What the task asks - Only lines with the word "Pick" belong in the answer; copy them from the records below.

Material for this exercise -
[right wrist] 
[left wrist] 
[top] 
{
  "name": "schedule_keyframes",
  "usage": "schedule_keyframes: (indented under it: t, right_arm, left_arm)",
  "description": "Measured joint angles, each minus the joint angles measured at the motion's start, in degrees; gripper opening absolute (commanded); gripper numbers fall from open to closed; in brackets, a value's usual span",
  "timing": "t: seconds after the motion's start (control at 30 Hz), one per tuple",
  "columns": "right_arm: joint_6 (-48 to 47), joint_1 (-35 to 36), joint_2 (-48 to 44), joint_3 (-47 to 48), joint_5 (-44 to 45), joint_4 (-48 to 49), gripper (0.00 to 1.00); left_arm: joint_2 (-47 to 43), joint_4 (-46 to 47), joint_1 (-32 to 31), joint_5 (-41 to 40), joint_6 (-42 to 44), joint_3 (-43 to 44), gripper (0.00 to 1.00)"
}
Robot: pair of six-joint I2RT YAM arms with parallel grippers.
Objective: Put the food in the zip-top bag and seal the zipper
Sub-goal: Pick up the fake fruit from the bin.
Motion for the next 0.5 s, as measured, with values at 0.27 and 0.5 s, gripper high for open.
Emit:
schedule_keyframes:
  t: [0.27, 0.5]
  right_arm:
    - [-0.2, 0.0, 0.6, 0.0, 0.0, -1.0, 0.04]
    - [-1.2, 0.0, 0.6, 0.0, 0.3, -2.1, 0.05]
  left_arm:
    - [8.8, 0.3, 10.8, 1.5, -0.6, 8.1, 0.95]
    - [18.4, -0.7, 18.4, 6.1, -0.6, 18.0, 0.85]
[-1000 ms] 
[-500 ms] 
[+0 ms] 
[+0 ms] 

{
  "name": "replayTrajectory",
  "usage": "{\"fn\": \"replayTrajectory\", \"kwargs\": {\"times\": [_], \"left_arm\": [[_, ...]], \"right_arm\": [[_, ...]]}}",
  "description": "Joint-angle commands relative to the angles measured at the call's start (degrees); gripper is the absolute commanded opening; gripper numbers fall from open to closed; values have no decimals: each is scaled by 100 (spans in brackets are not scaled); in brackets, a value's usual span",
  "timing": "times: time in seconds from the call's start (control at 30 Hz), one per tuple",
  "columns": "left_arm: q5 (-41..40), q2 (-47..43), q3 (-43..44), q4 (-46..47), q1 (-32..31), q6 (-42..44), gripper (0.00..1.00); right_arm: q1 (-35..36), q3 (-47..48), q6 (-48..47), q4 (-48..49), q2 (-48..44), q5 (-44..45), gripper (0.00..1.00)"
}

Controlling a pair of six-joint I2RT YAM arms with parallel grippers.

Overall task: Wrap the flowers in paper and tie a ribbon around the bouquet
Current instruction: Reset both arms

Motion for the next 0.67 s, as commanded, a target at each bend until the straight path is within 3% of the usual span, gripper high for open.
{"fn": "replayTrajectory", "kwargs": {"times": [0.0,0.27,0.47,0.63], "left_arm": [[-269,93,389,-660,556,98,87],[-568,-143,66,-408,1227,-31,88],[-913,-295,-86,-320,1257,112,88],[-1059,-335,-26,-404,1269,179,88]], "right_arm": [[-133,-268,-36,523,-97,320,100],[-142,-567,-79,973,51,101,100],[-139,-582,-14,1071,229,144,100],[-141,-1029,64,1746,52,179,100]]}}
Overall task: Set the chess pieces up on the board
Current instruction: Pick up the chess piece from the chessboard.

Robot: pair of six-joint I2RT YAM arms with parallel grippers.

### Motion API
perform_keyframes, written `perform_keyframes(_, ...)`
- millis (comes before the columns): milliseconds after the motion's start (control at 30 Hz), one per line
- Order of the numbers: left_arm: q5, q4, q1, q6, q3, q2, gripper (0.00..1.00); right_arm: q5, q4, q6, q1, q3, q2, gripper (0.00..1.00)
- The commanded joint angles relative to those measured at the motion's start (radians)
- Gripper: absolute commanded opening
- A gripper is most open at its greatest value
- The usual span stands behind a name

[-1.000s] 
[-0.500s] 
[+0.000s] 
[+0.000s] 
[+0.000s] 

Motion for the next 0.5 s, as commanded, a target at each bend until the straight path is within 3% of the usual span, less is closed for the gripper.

Expected answer -
Sub-goal: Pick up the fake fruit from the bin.
Current instruction: Pick up the chess piece from the chessboard.

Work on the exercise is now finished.